Required work:
Return each line of the entries that mentions the word "help".

Material shown:
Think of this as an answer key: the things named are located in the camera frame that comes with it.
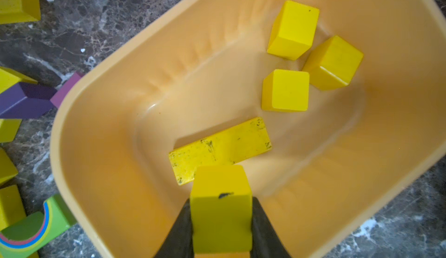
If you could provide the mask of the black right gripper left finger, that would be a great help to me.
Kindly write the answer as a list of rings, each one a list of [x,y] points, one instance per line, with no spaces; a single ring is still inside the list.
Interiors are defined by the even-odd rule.
[[[193,227],[188,199],[154,258],[194,258]]]

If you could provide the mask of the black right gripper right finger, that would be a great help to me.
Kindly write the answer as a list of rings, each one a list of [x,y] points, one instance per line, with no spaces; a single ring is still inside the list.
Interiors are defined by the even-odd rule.
[[[251,258],[291,257],[256,197],[253,197],[252,238]]]

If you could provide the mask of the yellow cube block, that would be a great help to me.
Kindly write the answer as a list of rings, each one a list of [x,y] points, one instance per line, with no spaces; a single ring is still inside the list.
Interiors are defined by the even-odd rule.
[[[261,108],[272,112],[305,112],[309,91],[309,73],[275,69],[262,82]]]
[[[321,91],[347,87],[358,70],[364,53],[340,36],[333,36],[314,49],[303,71],[310,84]]]
[[[241,165],[198,168],[189,200],[196,254],[252,250],[253,193]]]
[[[313,45],[319,14],[318,8],[285,1],[272,26],[267,53],[297,60]]]

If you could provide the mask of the green rainbow arch block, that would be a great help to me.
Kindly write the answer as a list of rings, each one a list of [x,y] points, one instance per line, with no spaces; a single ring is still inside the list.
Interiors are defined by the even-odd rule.
[[[59,194],[48,198],[44,211],[35,212],[1,231],[1,254],[27,258],[77,223]]]

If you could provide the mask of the yellow plastic tray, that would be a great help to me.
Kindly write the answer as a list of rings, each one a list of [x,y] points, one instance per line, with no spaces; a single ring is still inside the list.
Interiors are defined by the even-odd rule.
[[[168,154],[261,117],[272,148],[242,162],[295,258],[325,255],[446,153],[446,20],[434,0],[292,0],[320,11],[315,44],[364,54],[349,86],[305,112],[261,109],[286,0],[182,0],[88,72],[56,114],[58,190],[105,258],[151,258],[189,196]]]

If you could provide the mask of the long speckled yellow block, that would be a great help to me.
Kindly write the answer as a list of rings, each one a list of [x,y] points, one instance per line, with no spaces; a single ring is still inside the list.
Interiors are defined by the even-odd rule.
[[[13,162],[8,157],[7,153],[3,148],[0,152],[0,185],[3,186],[5,183],[13,179],[18,175],[18,170],[13,164]]]

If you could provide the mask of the purple cube block far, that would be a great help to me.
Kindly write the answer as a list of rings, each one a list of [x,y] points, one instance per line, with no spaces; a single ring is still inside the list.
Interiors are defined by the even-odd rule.
[[[54,107],[60,108],[63,100],[69,91],[79,82],[79,80],[83,77],[80,73],[73,73],[73,75],[58,89],[58,91],[51,98],[51,103]]]

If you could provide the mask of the small purple block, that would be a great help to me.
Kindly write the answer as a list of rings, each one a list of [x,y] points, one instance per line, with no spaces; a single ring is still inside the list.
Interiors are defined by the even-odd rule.
[[[19,82],[1,93],[1,119],[36,119],[50,111],[52,87]]]

Exercise solution:
If you could provide the mask of the black right gripper left finger, that would be a great help to me.
If you could provide the mask of the black right gripper right finger, that would be a great help to me.
If you could provide the mask of the yellow cube block, that would be a great help to me.
If you could provide the mask of the green rainbow arch block, that would be a great help to me.
If you could provide the mask of the yellow plastic tray, that would be a great help to me.
If you could provide the mask of the long speckled yellow block, that would be a great help to me.
If you could provide the mask of the purple cube block far, that would be a great help to me.
If you could provide the mask of the small purple block, that would be a great help to me.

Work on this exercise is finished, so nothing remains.